What needs to be done: Repeat the data verbatim, images excluded.

>>>

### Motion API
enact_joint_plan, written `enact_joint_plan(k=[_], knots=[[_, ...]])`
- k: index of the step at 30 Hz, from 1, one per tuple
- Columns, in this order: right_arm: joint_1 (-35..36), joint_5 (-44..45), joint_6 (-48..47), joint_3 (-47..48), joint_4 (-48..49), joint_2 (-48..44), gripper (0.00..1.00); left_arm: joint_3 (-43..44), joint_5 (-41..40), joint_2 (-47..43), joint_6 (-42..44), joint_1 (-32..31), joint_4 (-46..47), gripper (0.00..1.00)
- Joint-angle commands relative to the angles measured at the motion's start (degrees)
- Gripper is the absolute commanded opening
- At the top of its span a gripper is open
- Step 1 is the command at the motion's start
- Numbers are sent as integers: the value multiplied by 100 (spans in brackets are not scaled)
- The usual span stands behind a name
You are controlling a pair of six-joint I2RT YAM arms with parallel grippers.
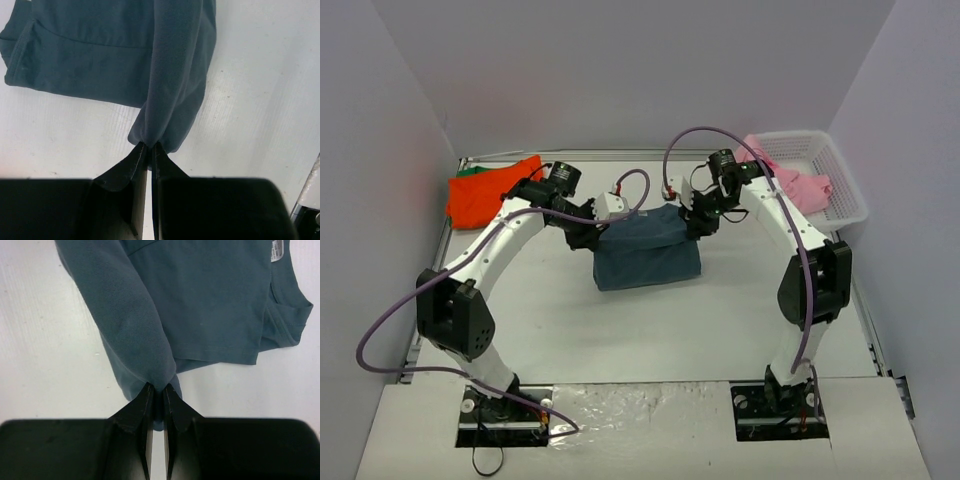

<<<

Result for this exercise:
### Motion API
enact_joint_plan, written `enact_joint_plan(k=[_], knots=[[_, ...]])`
- k: index of the step at 30 Hz, from 1, one per tuple
- Columns, in this order: right_arm: joint_1 (-35..36), joint_5 (-44..45), joint_6 (-48..47), joint_3 (-47..48), joint_4 (-48..49), joint_2 (-48..44), gripper (0.00..1.00); left_arm: joint_3 (-43..44), joint_5 (-41..40), joint_2 (-47..43), joint_6 (-42..44), joint_1 (-32..31), joint_4 (-46..47), gripper (0.00..1.00)
- Joint-angle commands relative to the angles measured at the motion's start (degrees)
- Gripper is the absolute commanded opening
- At the top of its span a gripper is open
- Step 1 is the command at the motion's start
- Numbers are sent as integers: the value multiplied by 100 (spans in brackets are not scaled)
- The usual span stands behind a name
You are controlling a pair of six-joint I2RT YAM arms with parallel grippers.

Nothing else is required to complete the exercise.